Find the word "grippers" in the listing; pull out each line holding it.

+ + + + +

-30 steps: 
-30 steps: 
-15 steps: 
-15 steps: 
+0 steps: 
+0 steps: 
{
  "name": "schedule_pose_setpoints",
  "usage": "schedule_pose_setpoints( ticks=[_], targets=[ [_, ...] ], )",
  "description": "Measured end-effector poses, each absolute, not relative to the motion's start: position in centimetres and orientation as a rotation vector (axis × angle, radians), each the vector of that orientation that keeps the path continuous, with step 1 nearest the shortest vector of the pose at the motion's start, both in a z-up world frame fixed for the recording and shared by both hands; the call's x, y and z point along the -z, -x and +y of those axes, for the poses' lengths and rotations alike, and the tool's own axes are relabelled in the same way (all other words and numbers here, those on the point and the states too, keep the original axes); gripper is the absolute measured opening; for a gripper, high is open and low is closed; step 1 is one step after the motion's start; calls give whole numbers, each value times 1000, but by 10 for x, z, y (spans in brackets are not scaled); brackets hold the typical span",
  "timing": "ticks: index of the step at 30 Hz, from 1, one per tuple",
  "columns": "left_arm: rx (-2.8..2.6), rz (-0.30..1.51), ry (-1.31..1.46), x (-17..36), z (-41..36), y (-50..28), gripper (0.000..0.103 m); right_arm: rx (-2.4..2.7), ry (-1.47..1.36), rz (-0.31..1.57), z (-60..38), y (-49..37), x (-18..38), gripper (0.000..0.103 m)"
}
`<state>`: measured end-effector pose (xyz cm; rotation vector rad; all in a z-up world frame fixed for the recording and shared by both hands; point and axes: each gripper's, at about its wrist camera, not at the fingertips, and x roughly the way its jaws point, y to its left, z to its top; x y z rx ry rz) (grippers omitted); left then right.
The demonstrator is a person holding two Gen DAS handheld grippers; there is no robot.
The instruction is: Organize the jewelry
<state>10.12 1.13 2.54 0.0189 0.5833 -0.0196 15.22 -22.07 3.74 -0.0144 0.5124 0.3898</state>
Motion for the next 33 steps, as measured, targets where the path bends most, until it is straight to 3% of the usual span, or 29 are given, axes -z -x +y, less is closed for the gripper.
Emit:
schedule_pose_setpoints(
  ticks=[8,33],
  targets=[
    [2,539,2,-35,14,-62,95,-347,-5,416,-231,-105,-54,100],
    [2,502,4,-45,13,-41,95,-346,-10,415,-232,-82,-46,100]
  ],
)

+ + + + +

> Solution to this task:
`<state>`: measured end-effector pose (xyz cm; rotation vector rad; all in a z-up world frame fixed for the recording and shared by both hands; point and axes: each gripper's, at about its wrist camera, not at the fingertips, and x roughly the way its jaws point, y to its left, z to its top; x y z rx ry rz) (grippers omitted); left then right.
The demonstrator is a person holding two Gen DAS handheld grippers; there is no robot.

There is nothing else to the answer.